Semua penjelasan Bintang yang sungguh-sungguh membuat hati Nata meneduh. Langit tak mudah berkata manis, apalagi dengan Bintang semenjak acara pertunangan. Jika apa yang disampaikan Bintang barusan benar, itu sebuah kemajuan yang signifikan dalam hubungan mereka.
"Gue gak tau Bin. Langit itu udah jelek di pikiran gue."
Nata diam sejenak. Menarik napas dalam. Menenangkan pikiran yang mulai tercerai berai.

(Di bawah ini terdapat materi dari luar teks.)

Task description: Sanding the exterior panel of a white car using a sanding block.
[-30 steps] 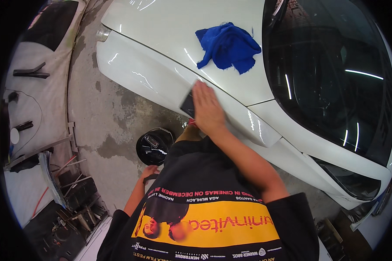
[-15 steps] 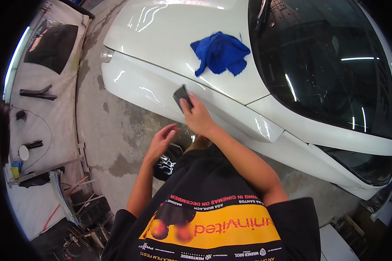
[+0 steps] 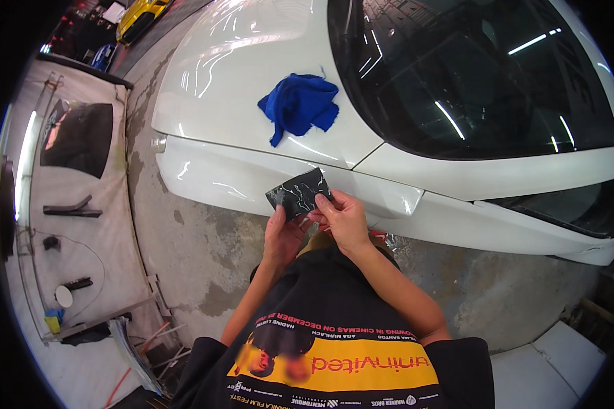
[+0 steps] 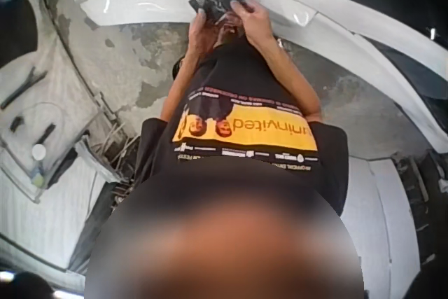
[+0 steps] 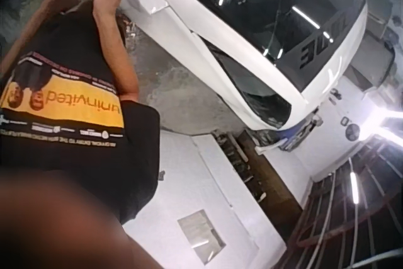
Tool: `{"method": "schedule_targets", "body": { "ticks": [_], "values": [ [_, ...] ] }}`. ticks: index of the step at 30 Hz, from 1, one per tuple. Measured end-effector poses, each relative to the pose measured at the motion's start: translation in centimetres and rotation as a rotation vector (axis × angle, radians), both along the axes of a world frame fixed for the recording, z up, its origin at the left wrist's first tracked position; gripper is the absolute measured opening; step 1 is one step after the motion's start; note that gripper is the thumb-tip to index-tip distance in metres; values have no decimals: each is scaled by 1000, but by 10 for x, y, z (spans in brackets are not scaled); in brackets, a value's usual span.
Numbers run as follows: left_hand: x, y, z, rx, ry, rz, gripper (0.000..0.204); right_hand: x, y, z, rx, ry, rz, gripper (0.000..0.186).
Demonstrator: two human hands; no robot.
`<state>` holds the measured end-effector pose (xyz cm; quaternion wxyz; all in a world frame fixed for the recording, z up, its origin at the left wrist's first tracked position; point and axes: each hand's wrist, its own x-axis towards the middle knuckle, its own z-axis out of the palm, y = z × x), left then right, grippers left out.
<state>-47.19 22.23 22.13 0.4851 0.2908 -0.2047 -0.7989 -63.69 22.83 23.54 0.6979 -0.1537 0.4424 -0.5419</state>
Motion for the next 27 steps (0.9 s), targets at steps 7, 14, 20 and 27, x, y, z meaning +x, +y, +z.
{"method": "schedule_targets", "body": {
  "ticks": [7,14,20,27],
  "values": [
    [-43,1,4,10,136,-120,50,-6,9,-5,-36,-377,-40,21],
    [-23,-42,-14,-38,-219,-240,43,-2,4,-10,-97,165,-94,23],
    [10,-92,8,-347,-555,-444,33,0,-6,-5,-50,518,-307,22],
    [50,-167,-15,-2069,-1109,-694,59,-84,-20,-11,-28,1286,-1138,18]
  ]
}}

"Tapi sekarang gue bakal ngasih lo kesempatan buat buktiin kalau apa yang lo bilang ini beneran. Langit bakal memperlakukan lo dengan baik. Kalau enggak..."
"Kalau enggak kenapa?"
"Gue gak akan pernah maafin dia. Gue gak akan peduli dia siapa. Gue bakal hajar dia habis-habisan tanpa ampun. Meskipun lo mohon-mohon di kaki gue, gue gak peduli. Ini kesempatan terakhir. Dan satu lagi syarat dari gue."
"Apa itu, Na?"
"Lo ada di kontrakan dia, sampai lo dapetin kosan. Gak boleh lebih. Gue bakal nyariin kosan yang pas buat lo secepat mungkin."
Bintang menengadah elihat wajah Nata. Senyumnnya merekah dan kembali memeluk tubuh jangkung sahabatnya dengan erat.
"Makasih ya Na. Bintang bakal pindah kalau Bintang udah dapetin kosan."
"Anak baik. Yang jahat cuma Langit, bangsat!"
"Mau Bintang ceritain ciuman pertama Bintang sama Langit gak?"
"GAK USAH!!! GUE TAMPOL LO YA?!"
-tbc-
💚💚💚
[Terima Kasih Babii sudah Membaca]
KAMU SEDANG MEMBACA
Bintang di Langit Senja
Fiksi PenggemarLangit tak sehangat jingga. Tidak ada bintang di langit senja. Cahayanya tidak bisa merengkuh gelapnya angkasa. Indah yang hanya sebuah fatamorgana. Awan-awan mulai mengabu, menutup pandangan menuju dirimu. Seucap pesan membawa bintang menuju perjal...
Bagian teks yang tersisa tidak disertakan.